The process of invoicing the personal virtual assistant could be a bit tricky, but it’s essential to be precise. The most important thing to keep in mind is to be constantly honest about the amount of time you’ve spent on the task on behalf of your customer.
The majority of individual virtual assistants bill clients once per month. Some prefer to invoice weekly to ensure a steady cash flow.
There are clients who have specific requirements, e.g. they wish to be invoiced twice per month, and you’ll need to bill them each week for 14 days. If you also offer an exclusive package, you must request all the money in advance.
However, each client and each situation differs, so discuss with your customer and figure out the most suitable time for billing for both of you.

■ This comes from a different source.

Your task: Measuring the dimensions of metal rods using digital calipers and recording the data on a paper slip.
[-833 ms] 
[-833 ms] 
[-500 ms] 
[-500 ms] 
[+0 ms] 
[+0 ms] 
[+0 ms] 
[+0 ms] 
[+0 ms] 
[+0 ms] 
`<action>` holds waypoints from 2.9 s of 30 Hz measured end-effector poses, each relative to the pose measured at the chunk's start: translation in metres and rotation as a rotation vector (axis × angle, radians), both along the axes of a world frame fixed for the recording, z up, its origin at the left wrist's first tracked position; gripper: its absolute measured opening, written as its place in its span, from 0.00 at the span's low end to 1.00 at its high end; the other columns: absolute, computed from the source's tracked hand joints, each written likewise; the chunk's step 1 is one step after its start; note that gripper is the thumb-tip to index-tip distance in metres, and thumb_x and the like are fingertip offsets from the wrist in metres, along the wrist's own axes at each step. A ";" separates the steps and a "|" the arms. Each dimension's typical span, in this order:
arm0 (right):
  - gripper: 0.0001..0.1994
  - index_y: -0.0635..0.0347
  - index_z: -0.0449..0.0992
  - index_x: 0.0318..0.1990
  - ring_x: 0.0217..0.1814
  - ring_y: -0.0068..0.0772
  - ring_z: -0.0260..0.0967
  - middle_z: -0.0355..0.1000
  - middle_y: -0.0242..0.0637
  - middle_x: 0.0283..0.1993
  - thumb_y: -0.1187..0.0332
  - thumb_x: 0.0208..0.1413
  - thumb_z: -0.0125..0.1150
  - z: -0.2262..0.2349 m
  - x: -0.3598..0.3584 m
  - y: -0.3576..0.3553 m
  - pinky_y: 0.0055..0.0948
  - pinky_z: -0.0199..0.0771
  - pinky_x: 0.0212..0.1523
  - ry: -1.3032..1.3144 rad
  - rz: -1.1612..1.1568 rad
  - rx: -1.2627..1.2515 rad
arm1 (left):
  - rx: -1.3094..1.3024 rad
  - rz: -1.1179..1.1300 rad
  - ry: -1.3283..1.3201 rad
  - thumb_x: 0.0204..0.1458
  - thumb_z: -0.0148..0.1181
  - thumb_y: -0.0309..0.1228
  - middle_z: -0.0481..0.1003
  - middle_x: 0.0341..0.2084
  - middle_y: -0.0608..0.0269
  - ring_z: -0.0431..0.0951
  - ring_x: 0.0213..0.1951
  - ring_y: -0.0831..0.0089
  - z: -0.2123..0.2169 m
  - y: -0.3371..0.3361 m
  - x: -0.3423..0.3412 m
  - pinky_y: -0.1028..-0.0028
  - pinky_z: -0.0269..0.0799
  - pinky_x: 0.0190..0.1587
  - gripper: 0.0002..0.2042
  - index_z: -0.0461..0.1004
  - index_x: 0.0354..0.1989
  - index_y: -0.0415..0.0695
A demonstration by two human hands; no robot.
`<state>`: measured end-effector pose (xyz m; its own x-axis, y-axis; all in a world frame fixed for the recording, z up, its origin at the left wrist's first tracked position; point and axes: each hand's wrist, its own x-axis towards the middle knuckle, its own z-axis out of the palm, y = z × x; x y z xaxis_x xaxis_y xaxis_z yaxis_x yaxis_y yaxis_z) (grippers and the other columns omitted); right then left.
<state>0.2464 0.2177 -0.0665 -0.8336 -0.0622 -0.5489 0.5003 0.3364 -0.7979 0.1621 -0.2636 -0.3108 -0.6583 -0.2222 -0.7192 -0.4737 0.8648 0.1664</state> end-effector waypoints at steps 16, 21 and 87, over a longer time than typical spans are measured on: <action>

Invoicing can be done by using invoice templates, but to appear and appear more professional, I recommend using online invoice software like invoicedoor.com. Consider the following advantages of using invoicedoor.com as a virtual assistant:
- Simple invoicing. Invoices are highly customizable. Terms and conditions can be set as defaults or payment terms may be set as well as notes to customers that can be included, customers are automatically saved, and so on.
- Data export. You can export (PDF) or print out reports of customers, expenses, payments as well as tax summary and performance to see the flow of cash in your company within a specific time period.
- Manage and track invoices more easily. You won’t have the hassle of losing an invoice. If the invoice has been paid, you’ll be able to see it on the dashboard. In the event of invoices that aren’t paid, you’ll have the option to make reminders for invoices.
These are only a few advantages to making free online invoice using invoice door. It doesn’t matter if you choose to make use of online invoice software or issue invoices with invoice templates, it is important to be sure to add the correct details to your invoice.
To ensure that your client has the funds to pay the invoice, you can include interest rates on overdue bills, e.g. 1.5 percent more when the invoice is thirty days late.